Work request:
Exactly the lines from the one containing "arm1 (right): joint" through the end of the listing should be written out, both ends included, and nothing more.
━━━━━ Recorded information ━━━━━
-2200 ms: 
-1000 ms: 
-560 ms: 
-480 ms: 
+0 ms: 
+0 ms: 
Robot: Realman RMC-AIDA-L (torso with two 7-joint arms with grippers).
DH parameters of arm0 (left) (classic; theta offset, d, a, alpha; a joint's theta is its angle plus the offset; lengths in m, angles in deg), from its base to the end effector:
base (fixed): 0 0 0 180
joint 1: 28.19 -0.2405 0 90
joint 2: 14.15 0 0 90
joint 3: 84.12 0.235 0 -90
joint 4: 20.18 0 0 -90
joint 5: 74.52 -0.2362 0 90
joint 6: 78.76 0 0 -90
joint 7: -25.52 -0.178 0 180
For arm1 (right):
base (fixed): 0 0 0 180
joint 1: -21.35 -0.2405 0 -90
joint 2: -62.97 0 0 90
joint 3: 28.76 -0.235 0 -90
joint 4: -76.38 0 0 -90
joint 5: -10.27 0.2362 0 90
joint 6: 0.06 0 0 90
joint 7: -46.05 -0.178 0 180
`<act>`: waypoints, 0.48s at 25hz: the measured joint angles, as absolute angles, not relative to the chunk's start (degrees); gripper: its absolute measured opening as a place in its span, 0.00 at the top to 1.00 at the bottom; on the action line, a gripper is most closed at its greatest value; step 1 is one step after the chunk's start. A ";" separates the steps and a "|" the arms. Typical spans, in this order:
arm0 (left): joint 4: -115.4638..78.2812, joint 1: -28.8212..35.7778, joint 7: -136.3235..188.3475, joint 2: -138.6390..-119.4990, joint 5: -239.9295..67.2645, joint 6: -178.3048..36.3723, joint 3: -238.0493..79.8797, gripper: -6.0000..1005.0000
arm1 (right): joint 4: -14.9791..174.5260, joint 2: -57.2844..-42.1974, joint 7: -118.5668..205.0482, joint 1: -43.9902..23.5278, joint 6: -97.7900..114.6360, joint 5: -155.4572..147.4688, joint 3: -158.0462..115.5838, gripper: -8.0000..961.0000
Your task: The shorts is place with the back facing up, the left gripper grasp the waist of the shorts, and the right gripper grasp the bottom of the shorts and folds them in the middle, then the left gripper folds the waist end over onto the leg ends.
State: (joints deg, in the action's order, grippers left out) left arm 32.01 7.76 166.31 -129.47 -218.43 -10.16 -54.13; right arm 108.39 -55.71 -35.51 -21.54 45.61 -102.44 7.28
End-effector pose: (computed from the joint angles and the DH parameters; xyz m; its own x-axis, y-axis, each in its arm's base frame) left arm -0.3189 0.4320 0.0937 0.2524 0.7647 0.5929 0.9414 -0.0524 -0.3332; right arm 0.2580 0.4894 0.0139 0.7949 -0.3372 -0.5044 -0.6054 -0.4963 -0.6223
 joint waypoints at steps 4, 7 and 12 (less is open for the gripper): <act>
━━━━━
Exercise solution:
arm1 (right): joint 4: -14.9791..174.5260, joint 2: -57.2844..-42.1974, joint 7: -118.5668..205.0482, joint 1: -43.9902..23.5278, joint 6: -97.7900..114.6360, joint 5: -155.4572..147.4688, joint 3: -158.0462..115.5838, gripper: -8.0000..961.0000
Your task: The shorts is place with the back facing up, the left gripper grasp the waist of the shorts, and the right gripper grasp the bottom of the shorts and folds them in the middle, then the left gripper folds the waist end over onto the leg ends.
State: (joints deg, in the action's order, grippers left out) left arm 32.01 7.76 166.31 -129.47 -218.43 -10.16 -54.13; right arm 108.39 -55.71 -35.51 -21.54 45.61 -102.44 7.28
End-effector pose: (computed from the joint angles and the DH parameters; xyz m; its own x-axis, y-axis, each in its arm's base frame) left arm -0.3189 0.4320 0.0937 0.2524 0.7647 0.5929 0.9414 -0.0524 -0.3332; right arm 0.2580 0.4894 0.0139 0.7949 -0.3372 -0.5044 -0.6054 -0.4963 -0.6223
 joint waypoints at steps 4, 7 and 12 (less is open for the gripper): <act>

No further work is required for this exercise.